WHAT THIS TASK INVOLVES - Give the records below again, word for word. No pictures belong in the copy.

★ ★ ★ ★ ★

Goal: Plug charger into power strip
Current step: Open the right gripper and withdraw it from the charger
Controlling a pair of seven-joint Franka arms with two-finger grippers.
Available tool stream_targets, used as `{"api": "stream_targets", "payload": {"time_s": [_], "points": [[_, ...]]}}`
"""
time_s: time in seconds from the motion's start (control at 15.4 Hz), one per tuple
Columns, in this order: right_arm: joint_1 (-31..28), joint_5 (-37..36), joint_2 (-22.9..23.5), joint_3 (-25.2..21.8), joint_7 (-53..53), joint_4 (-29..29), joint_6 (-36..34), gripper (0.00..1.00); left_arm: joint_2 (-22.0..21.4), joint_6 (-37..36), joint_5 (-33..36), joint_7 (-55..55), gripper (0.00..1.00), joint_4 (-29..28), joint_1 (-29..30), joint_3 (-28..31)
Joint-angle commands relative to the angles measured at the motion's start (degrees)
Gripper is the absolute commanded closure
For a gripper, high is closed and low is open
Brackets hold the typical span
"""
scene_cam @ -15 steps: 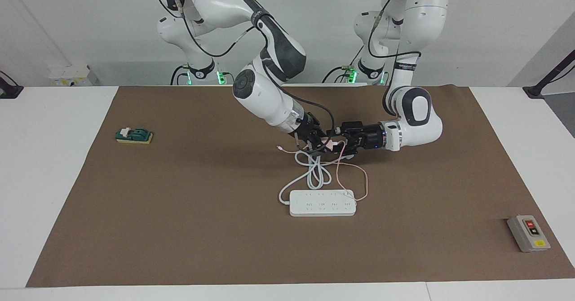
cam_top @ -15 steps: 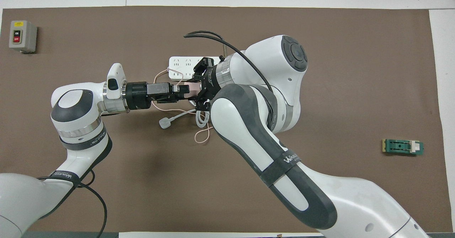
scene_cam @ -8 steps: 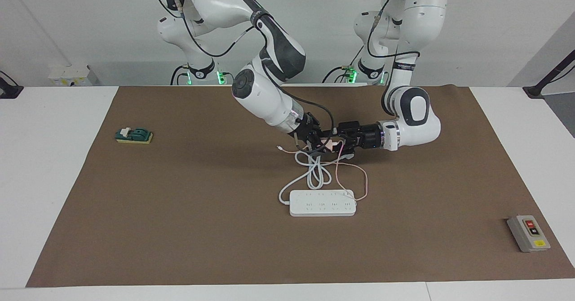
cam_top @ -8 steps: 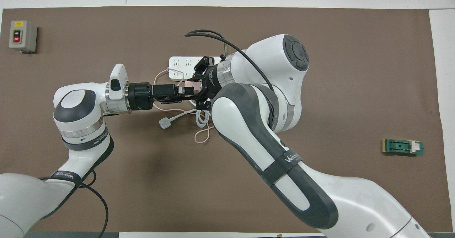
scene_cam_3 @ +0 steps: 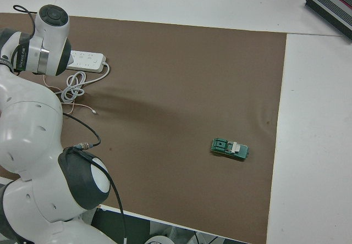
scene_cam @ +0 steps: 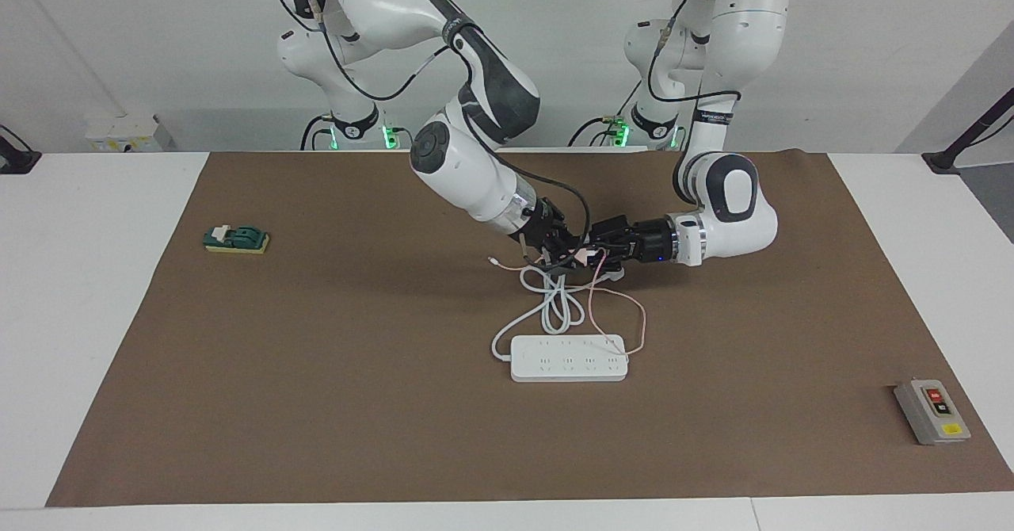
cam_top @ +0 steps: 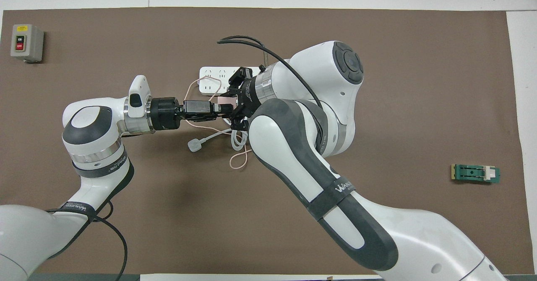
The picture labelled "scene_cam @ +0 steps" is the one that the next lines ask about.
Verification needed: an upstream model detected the pink charging cable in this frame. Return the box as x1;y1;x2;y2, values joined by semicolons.
489;250;647;357

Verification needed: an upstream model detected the white power strip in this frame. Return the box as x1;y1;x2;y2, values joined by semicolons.
509;334;629;383

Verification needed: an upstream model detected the brown table mat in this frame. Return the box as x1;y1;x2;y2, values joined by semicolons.
46;149;1014;508

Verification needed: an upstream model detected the black clamp stand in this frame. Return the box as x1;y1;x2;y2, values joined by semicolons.
0;124;42;175
921;87;1014;175

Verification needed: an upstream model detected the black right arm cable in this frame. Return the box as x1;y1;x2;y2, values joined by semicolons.
276;0;593;250

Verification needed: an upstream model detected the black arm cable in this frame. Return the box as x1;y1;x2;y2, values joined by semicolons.
276;0;593;250
648;0;741;108

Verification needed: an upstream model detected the white power strip cord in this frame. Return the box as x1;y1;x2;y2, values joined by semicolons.
491;265;611;361

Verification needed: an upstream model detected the black left base cable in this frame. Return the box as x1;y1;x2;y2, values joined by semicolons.
567;79;642;148

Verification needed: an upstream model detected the black base cable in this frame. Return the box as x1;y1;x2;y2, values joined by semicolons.
567;79;642;148
299;113;337;151

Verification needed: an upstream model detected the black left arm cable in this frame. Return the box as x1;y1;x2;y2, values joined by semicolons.
648;0;741;108

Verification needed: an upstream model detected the black right base cable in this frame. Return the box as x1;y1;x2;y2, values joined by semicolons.
299;113;337;151

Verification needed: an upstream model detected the grey on-off switch box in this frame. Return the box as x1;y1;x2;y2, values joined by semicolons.
894;379;971;446

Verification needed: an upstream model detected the white yellow wall socket box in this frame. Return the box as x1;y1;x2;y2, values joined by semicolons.
86;115;177;153

★ ★ ★ ★ ★

ANSWER TO THIS PROBLEM -
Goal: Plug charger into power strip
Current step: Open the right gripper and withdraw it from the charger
Controlling a pair of seven-joint Franka arms with two-finger grippers.
Available tool stream_targets, used as `{"api": "stream_targets", "payload": {"time_s": [_], "points": [[_, ...]]}}`
"""
time_s: time in seconds from the motion's start (control at 15.4 Hz), one per tuple
Columns, in this order: right_arm: joint_1 (-31..28), joint_5 (-37..36), joint_2 (-22.9..23.5), joint_3 (-25.2..21.8), joint_7 (-53..53), joint_4 (-29..29), joint_6 (-36..34), gripper (0.00..1.00); left_arm: joint_2 (-22.0..21.4), joint_6 (-37..36), joint_5 (-33..36), joint_7 (-55..55), gripper (0.00..1.00), joint_4 (-29..28), joint_1 (-29..30), joint_3 (-28..31)
Joint-angle commands relative to the angles measured at the motion's start (degrees)
Gripper is the absolute commanded closure
For a gripper, high is closed and low is open
Brackets hold the typical span
"""
scene_cam @ -15 steps: 
cam_top @ -15 steps: 
scene_cam @ -8 steps: 
cam_top @ -8 steps: 
scene_cam_3 @ +0 steps: 
scene_cam @ +0 steps: 
cam_top @ +0 steps: 
The picture labelled "scene_cam @ +0 steps" is the one that the next lines ask about.
Verification needed: an upstream model detected the pink charging cable in this frame. Return the box as x1;y1;x2;y2, values joined by semicolons.
489;250;647;357

Verification needed: an upstream model detected the white power strip in this frame. Return the box as x1;y1;x2;y2, values joined by semicolons.
509;334;629;383

Verification needed: an upstream model detected the brown table mat in this frame. Return the box as x1;y1;x2;y2, values joined by semicolons.
46;149;1014;508

Verification needed: an upstream model detected the black clamp stand in this frame. Return the box as x1;y1;x2;y2, values joined by semicolons.
0;124;42;175
921;87;1014;175

Verification needed: an upstream model detected the black right arm cable in this frame. Return the box as x1;y1;x2;y2, values joined by semicolons.
276;0;593;250

Verification needed: an upstream model detected the black arm cable in this frame. Return the box as x1;y1;x2;y2, values joined by semicolons.
276;0;593;250
648;0;741;108

Verification needed: an upstream model detected the white power strip cord in this frame. Return the box as x1;y1;x2;y2, values joined by semicolons.
491;265;611;361

Verification needed: an upstream model detected the black left base cable in this frame. Return the box as x1;y1;x2;y2, values joined by semicolons.
567;79;642;148

Verification needed: an upstream model detected the black base cable in this frame. Return the box as x1;y1;x2;y2, values joined by semicolons.
567;79;642;148
299;113;337;151

Verification needed: an upstream model detected the black left arm cable in this frame. Return the box as x1;y1;x2;y2, values joined by semicolons.
648;0;741;108

Verification needed: an upstream model detected the black right base cable in this frame. Return the box as x1;y1;x2;y2, values joined by semicolons.
299;113;337;151

Verification needed: an upstream model detected the grey on-off switch box in this frame. Return the box as x1;y1;x2;y2, values joined by semicolons.
894;379;971;446

Verification needed: an upstream model detected the white yellow wall socket box in this frame. Return the box as x1;y1;x2;y2, values joined by semicolons.
86;115;177;153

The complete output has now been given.